Nel febbraio 2005 sulla rivista accademica Oikonomia pubblicavo un saggio a commento della vittoria elettorale di Viktor Yushchenko. Sostenevo, tra l’altro, che la transizione politica avviata da quella presidenza avrebbe imposto all’Ucraina la definitiva scelta tra Ue e Russia. Avevo maturato la convinzione dopo aver molto viaggiato a Kiev e altre zone ucraine. Più in particolare dopo aver fatto da relatore a un seminario accademico, a Kiev, sul dilemma di quella terra: tornare all’abbraccio del dispotismo orientale russo o virare con decisione verso l’Ue.
Il seminario cui faccio riferimento, roba di dieci e passa anni fa, non aveva dato risposta al dilemma, né risposta la forniranno le lotte di questi mesi e gli scontri sanguinosi di questi giorni. Si tratta di un irrisolvibile rompicapo che, purtroppo per gli Ucraini, non potrà essere risolto senza il consenso, esplicito o tacito, di Mosca, benché gli Ucraini, come i vicini che hanno sperimentato le unghie dell’orso russo, aspirino all’alleanza con l’Unione Europea. Il rapporto tra Ucraina e Russia è antico e profondo, obiettivamente difficile da recidere. Anche in questo aiuta un ricordo personale. Abitando a Mosca durante l’agonia dell’Urss, ricordo come l’unica notizia che creasse autentica angoscia nella locale opinione pubblica, fosse la dichiarazione d’indipendenza di Kiev del 24 agosto 1991, definita inspiegabile e inaccettabile. Peraltro, problema nel problema vivono in Ucraina tantissimi russi, e la parte di territorio industrializzato e minerario collocata ad oriente viene da molti impropriamente definita “russa”…
Gli Ucraini, specie i giovani che drammaticamente stanno rischiando la vita per una patria libera, vorrebbero riprendere il filo interrotto della loro storia. Ripartire dallo stato slavo di Kijev distrutto nel 1240 dai mongoli e diviso tra Magiari Lituani e Polacchi, dopo i secoli di rapporto con il neonato stato russo generato ad inizio millennio dal Rus ucraino. Devono invece fare i conti con il peso dell’”Unione volontaria” di Perejaslav del 1654 con il regno di Moscovia, e di tutto ciò che ne è derivato, dal trattato d’Andrusovo del 1667 (spartizione dell’Ucraina, alla fine del conflitto tra Polonia e Russia, con Smolensk e Kiev transitate in mani russe), all’assimilazione condotta da Caterina II (conquista di Crimea) e da altri zar, alla russificazione demografica e culturale dell’800 e ‘900, al genocidio bolscevico dei contadini.
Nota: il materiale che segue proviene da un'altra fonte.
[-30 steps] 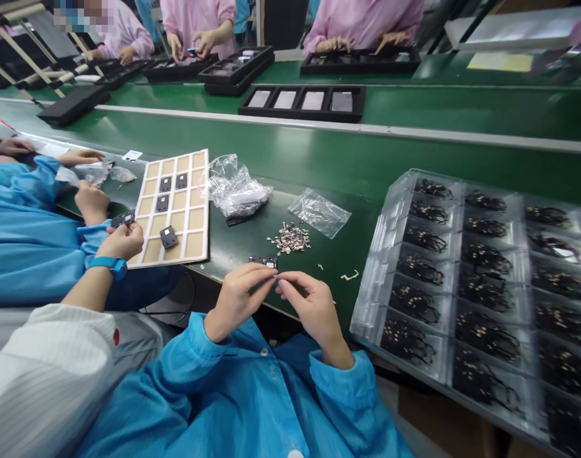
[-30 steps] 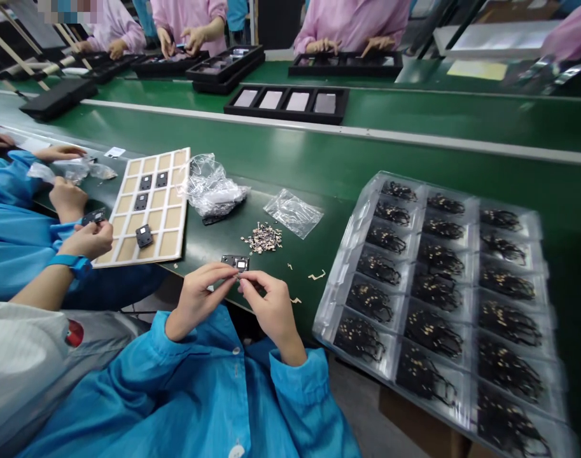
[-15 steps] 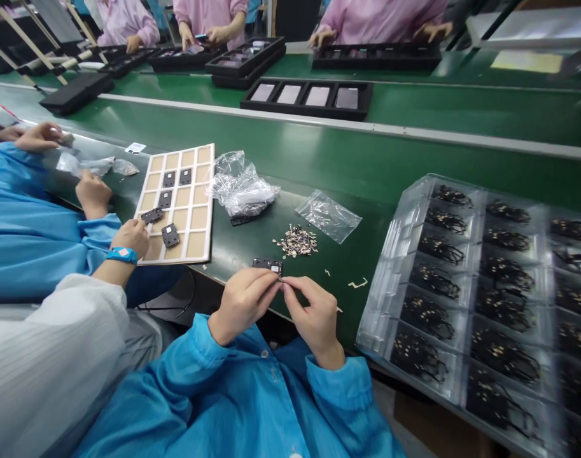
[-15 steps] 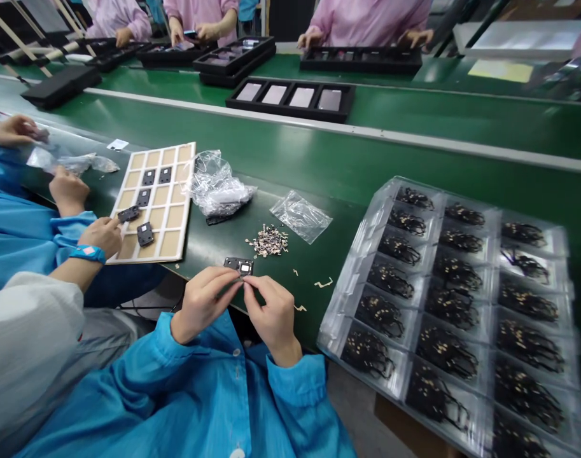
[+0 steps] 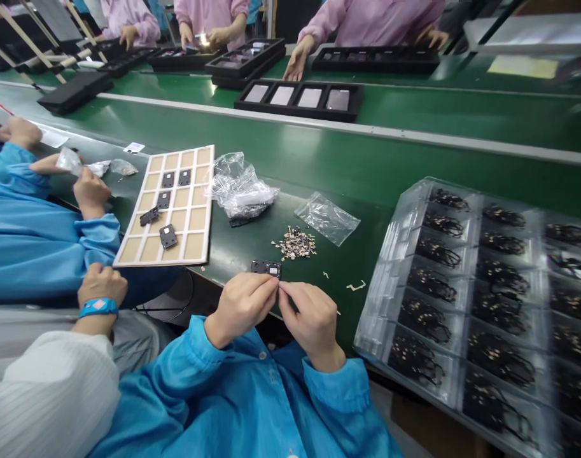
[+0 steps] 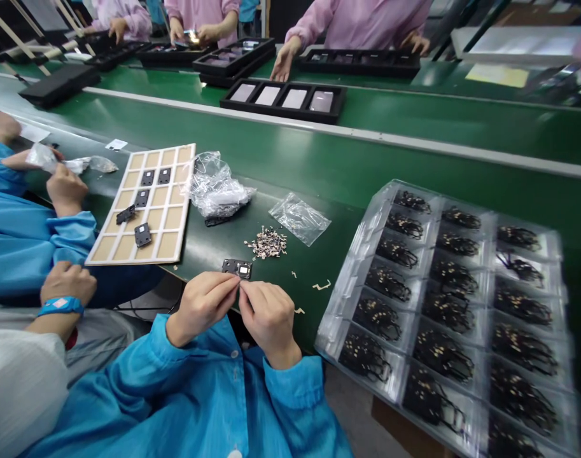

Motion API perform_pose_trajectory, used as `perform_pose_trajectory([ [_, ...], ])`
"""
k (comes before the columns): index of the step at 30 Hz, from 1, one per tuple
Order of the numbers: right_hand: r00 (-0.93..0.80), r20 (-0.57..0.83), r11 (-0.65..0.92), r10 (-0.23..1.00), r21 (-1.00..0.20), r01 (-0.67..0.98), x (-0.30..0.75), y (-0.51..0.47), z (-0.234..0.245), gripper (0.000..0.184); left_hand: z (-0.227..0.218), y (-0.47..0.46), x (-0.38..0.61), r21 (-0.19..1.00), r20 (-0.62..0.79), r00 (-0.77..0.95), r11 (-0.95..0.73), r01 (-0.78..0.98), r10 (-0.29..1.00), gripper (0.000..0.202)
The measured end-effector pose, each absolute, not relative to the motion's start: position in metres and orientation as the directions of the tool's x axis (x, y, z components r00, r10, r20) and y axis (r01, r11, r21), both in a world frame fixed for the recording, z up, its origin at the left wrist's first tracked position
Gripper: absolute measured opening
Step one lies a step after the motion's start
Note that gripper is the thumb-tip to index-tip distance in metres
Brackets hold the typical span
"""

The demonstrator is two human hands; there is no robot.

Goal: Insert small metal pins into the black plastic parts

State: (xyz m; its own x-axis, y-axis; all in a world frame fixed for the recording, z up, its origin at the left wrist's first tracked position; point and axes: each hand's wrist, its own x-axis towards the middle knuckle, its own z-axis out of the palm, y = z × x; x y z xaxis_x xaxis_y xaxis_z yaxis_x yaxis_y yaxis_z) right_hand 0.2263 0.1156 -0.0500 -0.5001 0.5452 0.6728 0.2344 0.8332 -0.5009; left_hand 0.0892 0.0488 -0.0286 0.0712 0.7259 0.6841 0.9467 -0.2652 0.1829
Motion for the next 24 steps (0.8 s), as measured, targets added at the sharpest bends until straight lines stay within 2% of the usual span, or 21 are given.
perform_pose_trajectory([
  [3,-0.484,0.635,0.784,0.602,-0.584,0.209,0.227,0.115,-0.051,0.015,-0.027,0.049,0.092,0.2,0.671,0.071,-0.273,0.941,0.738,0.016],
  [7,-0.453,0.524,0.644,0.721,-0.748,0.159,0.231,0.117,-0.055,0.014,-0.029,0.054,0.084,0.344,0.646,-0.027,-0.259,0.903,0.763,0.014],
  [9,-0.432,0.461,0.564,0.775,-0.814,0.142,0.233,0.118,-0.059,0.014,-0.033,0.064,0.07,0.393,0.607,-0.098,-0.19,0.9,0.788,0.015],
  [11,-0.418,0.409,0.498,0.812,-0.858,0.128,0.234,0.119,-0.062,0.013,-0.039,0.078,0.052,0.398,0.552,-0.16,-0.09,0.913,0.818,0.017],
  [14,-0.421,0.355,0.437,0.835,-0.893,0.112,0.235,0.12,-0.066,0.012,-0.043,0.096,0.034,0.34,0.493,-0.22,0.046,0.939,0.841,0.023],
  [16,-0.431,0.335,0.418,0.838,-0.902,0.11,0.235,0.119,-0.066,0.013,-0.04,0.097,0.036,0.318,0.495,-0.242,0.086,0.944,0.835,0.016],
  [18,-0.445,0.324,0.413,0.835,-0.903,0.117,0.235,0.118,-0.065,0.013,-0.033,0.088,0.047,0.381,0.471,-0.184,-0.01,0.925,0.863,0.027],
  [20,-0.47,0.323,0.423,0.821,-0.898,0.122,0.235,0.117,-0.064,0.013,-0.024,0.075,0.06,0.527,0.377,-0.03,-0.188,0.829,0.926,0.039],
  [22,-0.507,0.327,0.441,0.798,-0.889,0.121,0.235,0.116,-0.062,0.014,-0.017,0.064,0.069,0.654,0.246,0.109,-0.248,0.715,0.963,0.037],
  [24,-0.545,0.329,0.456,0.771,-0.883,0.111,0.235,0.115,-0.06,0.016,-0.014,0.058,0.071,0.704,0.158,0.137,-0.209,0.679,0.978,0.026],
])
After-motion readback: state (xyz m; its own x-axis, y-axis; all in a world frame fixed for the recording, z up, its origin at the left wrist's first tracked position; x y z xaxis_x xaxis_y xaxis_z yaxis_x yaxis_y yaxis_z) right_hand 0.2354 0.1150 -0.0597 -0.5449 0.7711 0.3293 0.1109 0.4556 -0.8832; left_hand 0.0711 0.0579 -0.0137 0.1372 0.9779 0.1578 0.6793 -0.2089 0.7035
I russi non hanno mai considerato gli Ucraini una nazione, ritenendoli dei sempliciotti “piccoli russi” di confine. Al contrario i nazionalisti ucraini guardano ai Russi come usurpatori della tradizione slava e ortodossa incarnata nell’antica Rus di Kijev, dove fioriva anche la poi repressa tradizione uniate con la Chiesa di Roma. Nelle parole dello storico britannico Seton-Watson: “I moscoviti, secondo questi storici, sono una mescolanza razziale di finni, slavi e tatari, usurpatrice del nome russo”.
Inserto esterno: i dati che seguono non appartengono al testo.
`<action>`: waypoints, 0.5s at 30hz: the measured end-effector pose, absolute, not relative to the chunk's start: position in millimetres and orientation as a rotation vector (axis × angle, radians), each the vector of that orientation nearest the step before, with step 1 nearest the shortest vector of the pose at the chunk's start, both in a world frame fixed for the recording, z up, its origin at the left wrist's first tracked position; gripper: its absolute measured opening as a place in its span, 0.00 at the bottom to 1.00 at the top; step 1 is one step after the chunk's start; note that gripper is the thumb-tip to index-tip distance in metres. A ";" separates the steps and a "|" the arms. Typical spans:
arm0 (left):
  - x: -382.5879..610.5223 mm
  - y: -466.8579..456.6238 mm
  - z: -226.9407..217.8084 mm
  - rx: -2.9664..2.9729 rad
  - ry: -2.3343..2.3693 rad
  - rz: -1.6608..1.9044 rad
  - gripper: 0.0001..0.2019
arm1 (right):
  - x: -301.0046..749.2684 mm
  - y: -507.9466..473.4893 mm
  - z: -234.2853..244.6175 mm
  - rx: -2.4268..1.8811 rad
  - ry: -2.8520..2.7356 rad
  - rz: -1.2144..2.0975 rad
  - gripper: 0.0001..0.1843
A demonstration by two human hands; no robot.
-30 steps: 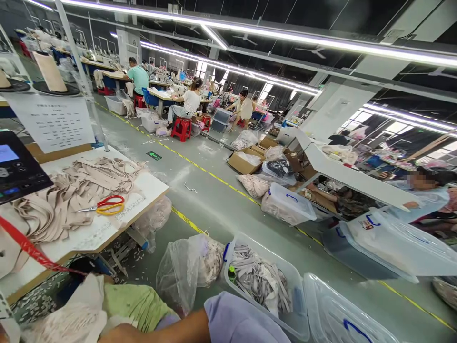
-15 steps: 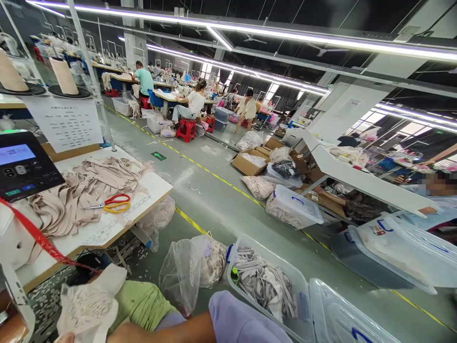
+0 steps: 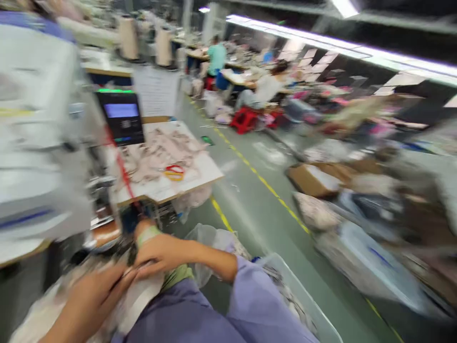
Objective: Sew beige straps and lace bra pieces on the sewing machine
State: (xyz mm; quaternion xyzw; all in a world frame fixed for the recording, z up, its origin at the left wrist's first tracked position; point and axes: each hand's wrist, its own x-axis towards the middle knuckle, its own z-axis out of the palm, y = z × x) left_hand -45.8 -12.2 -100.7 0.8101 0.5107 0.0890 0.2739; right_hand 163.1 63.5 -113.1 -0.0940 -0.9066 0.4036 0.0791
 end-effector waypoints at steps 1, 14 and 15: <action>-50.4 -13.0 -91.6 2.138 1.447 0.164 0.25 | 160.7 62.1 -110.2 -0.309 -2.676 1.110 0.17; -107.7 34.8 -65.0 1.567 1.716 0.560 0.15 | 125.6 106.9 -102.3 -1.030 -2.287 1.497 0.19; -108.8 38.2 -68.7 1.579 1.723 0.596 0.14 | 124.1 111.5 -101.4 -1.048 -2.290 1.513 0.19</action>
In questo scenario, il nazionalismo ucraino è consapevole che se perde questa mano, va alla deriva bielorussa, nel gorgo del triangolo delle Bermuda eurorientale (l’alleanza politico-economico e militare tra Mosca, Kiev e Minsk) dalla quale rifugge con tutte le forze. Gli Stati Uniti, manovrando il dollaro, stanno colpendo il rublo per diminuire la capacità munifica dell’economia moscovita manifestata con prestiti ed elargizione di energia e materie prime. L’Europa non va oltre la denuncia e larvate minacce di sanzioni commerciali, nulla di fronte all’emergenza che tocca la frontiera tra due concezioni di uomo e società. In rete abbiamo tutti visto il suonatore di cornamusa che, a Kiev, camminava con sguardo deciso tra veicoli in fiamme, spari di agenti, pietre di dimostranti. Può essere l’icona di una dignità che abbiamo il dovere di difendere.